Elkind, who teaches and manages the Public History Internship Program at San Diego State, worked through a mass of primary sources to examine environmental policy disputes related to southern California from the 1920s to the 1950s. She moves from the most local – protection of beach fronts from oil drilling and private developments – to the nationwide impact of local interests on water resource management policy. Her goal is to explore how local business associations achieved a status that made them the most influential of all urban interest groups to such a degree that during mid-20th century they weren’t considered interest groups. This lofty position far surpassed their numbers and economic power.
The Los Angeles Chamber of Commerce had such power that the general public had little civic voice. Government officials treated the Chamber as the voice of the people, creating a feedback loop where the Chamber could support the very policies they had written. During the New Deal such business groups gained power in federal policy making. “With this new power,” Elkind writes, “American business groups recast private enterprise, localism, and fragmented government authority as the best guarantors of American democracy.” Through this power, during the second quarter of the 20th century, commonwealth liberalism of the progressive era gave way to corporate neoliberalism. Elkind deftly traces this through public beach policy and public attitudes in Los Angeles County that resembles efforts in the Carolinas today to prevent off shore drilling. From that topic she moves to increasing reach of local forces in air quality, flood control, and hydroelectricity
The rise of the antigovernment New Right led to a rejection of government regulation and of government itself. This process was supported by business groups’ claims to speak for the general public and celebration of government-business collaboration. By creating the perception of the growth of excessive, unchecked federal authority combined with wasteful spending federal funds, they convince citizens, especially after the New Deal and World War II to embrace local control and a strong private sector as the solution. For example, the Army Corps of Engineers blatantly engineered local politics of approval of the Whittier Narrows Dam near El Monte, California, in ways that built resentment and contributed to future rejection of federal programs.

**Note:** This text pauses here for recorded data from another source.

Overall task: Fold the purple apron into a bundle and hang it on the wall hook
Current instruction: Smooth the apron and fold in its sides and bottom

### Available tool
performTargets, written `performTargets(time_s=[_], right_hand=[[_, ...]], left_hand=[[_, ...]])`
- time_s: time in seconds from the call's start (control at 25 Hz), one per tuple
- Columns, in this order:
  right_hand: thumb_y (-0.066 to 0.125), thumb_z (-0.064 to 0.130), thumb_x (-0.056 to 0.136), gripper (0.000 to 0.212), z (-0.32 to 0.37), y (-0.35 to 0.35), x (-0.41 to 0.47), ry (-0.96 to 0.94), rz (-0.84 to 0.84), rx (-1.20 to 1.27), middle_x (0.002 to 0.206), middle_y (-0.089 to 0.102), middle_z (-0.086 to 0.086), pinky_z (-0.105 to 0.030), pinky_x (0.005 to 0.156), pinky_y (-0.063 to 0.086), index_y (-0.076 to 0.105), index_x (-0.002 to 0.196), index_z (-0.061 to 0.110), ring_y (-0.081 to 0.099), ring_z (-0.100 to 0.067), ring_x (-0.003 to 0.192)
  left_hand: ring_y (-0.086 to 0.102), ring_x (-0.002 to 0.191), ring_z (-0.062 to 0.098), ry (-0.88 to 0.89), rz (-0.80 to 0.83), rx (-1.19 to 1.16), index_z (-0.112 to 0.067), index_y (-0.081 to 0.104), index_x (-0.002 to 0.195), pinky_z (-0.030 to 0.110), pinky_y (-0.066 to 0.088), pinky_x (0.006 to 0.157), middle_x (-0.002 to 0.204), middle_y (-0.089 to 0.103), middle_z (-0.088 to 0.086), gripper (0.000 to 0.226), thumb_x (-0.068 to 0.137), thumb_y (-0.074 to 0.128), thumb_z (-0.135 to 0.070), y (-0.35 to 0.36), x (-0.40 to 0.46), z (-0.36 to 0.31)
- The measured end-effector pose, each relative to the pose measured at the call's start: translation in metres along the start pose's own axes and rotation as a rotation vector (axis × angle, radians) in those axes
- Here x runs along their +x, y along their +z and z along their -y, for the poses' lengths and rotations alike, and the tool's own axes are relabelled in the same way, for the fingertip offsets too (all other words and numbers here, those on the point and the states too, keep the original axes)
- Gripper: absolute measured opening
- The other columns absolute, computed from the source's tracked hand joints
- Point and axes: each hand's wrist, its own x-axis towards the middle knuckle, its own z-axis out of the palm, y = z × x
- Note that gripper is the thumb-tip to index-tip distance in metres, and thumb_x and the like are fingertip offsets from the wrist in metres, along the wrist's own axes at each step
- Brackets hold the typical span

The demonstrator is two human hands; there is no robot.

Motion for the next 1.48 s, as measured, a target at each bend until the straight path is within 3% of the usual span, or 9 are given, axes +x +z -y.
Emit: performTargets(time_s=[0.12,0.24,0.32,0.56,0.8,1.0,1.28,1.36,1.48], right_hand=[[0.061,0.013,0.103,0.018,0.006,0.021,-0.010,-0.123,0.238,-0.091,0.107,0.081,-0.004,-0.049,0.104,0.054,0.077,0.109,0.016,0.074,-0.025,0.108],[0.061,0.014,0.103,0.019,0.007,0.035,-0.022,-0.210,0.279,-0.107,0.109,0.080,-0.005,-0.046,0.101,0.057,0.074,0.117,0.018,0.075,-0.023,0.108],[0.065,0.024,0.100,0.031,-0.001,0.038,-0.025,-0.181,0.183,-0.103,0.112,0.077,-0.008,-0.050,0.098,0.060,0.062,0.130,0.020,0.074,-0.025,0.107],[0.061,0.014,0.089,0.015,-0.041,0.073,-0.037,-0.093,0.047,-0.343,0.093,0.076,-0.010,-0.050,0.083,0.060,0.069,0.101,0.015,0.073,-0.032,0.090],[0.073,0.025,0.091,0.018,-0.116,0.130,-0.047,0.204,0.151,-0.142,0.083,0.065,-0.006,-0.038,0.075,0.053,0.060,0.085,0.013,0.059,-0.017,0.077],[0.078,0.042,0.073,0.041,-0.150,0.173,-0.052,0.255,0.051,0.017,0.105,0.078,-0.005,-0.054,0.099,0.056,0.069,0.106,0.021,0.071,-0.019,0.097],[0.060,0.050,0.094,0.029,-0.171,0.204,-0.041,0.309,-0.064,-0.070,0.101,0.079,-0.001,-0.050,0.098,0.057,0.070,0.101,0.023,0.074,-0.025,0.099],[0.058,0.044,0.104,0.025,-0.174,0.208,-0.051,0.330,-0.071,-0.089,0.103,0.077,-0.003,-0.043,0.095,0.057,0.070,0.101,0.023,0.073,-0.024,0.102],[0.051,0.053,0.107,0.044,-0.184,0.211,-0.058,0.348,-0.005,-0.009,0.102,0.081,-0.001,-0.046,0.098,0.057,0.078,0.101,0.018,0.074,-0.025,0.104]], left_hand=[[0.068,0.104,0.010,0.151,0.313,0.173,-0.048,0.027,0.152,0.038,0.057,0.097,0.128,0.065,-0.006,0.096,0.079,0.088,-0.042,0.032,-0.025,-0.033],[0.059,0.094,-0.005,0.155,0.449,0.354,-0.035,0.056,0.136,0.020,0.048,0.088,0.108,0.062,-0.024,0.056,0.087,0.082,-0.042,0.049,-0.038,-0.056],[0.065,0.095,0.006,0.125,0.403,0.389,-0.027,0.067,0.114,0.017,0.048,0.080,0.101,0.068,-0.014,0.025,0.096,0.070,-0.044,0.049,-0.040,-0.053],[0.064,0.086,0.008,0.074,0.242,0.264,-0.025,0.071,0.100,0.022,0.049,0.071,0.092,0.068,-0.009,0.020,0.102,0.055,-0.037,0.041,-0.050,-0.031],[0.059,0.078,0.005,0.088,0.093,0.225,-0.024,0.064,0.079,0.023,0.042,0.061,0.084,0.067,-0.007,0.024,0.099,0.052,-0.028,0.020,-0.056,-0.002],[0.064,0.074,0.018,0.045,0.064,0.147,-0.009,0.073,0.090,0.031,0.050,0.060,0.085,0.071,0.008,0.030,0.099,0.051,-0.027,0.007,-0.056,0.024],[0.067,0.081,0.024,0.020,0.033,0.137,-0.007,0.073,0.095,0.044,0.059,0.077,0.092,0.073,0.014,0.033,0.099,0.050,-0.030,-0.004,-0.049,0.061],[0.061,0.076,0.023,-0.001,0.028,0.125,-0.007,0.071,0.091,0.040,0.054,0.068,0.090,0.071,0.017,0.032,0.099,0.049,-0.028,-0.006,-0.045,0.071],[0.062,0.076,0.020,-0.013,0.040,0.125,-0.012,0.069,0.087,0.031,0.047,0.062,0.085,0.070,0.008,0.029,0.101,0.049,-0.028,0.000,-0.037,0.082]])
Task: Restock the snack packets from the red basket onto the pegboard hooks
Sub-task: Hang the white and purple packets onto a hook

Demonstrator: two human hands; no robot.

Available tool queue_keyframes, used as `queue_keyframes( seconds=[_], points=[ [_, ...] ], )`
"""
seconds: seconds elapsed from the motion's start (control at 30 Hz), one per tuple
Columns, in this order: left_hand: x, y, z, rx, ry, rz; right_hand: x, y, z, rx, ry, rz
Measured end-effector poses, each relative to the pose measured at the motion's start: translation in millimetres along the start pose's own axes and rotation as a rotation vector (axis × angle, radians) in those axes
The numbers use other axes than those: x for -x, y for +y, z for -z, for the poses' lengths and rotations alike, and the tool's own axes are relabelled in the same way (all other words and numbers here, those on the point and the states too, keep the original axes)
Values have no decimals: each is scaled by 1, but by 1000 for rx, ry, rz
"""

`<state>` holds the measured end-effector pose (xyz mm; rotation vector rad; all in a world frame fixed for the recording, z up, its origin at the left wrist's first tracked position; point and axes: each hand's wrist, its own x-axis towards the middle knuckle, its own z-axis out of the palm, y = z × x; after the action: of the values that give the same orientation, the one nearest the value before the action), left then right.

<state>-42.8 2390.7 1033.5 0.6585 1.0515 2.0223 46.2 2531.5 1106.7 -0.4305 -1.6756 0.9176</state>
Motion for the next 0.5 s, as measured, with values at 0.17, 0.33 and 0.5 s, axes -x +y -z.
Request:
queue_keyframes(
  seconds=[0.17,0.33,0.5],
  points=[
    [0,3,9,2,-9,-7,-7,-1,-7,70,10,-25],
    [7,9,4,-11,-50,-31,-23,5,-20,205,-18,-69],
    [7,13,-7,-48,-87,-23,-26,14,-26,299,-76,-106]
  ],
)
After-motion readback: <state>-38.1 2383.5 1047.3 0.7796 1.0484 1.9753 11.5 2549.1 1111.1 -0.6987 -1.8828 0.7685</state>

Controversy erupted over the construction of, ownership of electricity produced by, and distribution of the water from the Boulder (now Hoover) Dam on the Colorado River. Arizona used state sovereignty arguments to delay the Hoover Dam and force concessions. This led to an eventual resolution in which the public sector was to check the private, which was expected to balance the public. This put the private sector into the role the American founders had planned for the various states in creating the federal government. The process culminated in the 1950 defeat of President Truman’s attempt to create a coordinated national water planning policy indicated, Elkind surmised, that the public “looked to business to direct and contain the power of government.”
Thus local politics would shape water resource policy with local power brokers wielding great influence. American business groups who complained about inefficient federal spending simultaneously supported those inefficiencies that gave them local control and advantages. This local influence, moreover, did not make federal policy making more democratic. It simply shifted control to local elites
Unfortunately, even though Elkind titled Chapter Five “The Triumph of Localism. The rejection of National Water Planning in 1950,” she never attempts to define “localism.” The inference of the monograph is that “localism” means placing local political, economic, and environmental needs over state, regional, and national priorities. She provides rich examples of municipal governments and especially local business groups advancing policy that benefits their local interests and opposing that which does the opposite.
How they did this does suggest means through which twenty first century localists can advance their goals, including reversing the expansion of global neoliberalism.
- Local business groups first gained influence by supporting municipal officials with “a wide range of political services” that included research, policy position papers and drafting ordinances.
- Groups controlled the framing of policy questions to their advantage.
- They used means (now expanded greatly by the Internet), such as letters to the editor and radio advertising, to present their positions and thus sway the general public
- Groups positioned themselves not as special interests but the voices of a majority of local citizens, and
- They exploited intra governmental, intergovernmental, and interagency conflicts, weaknesses, and inadequate funding.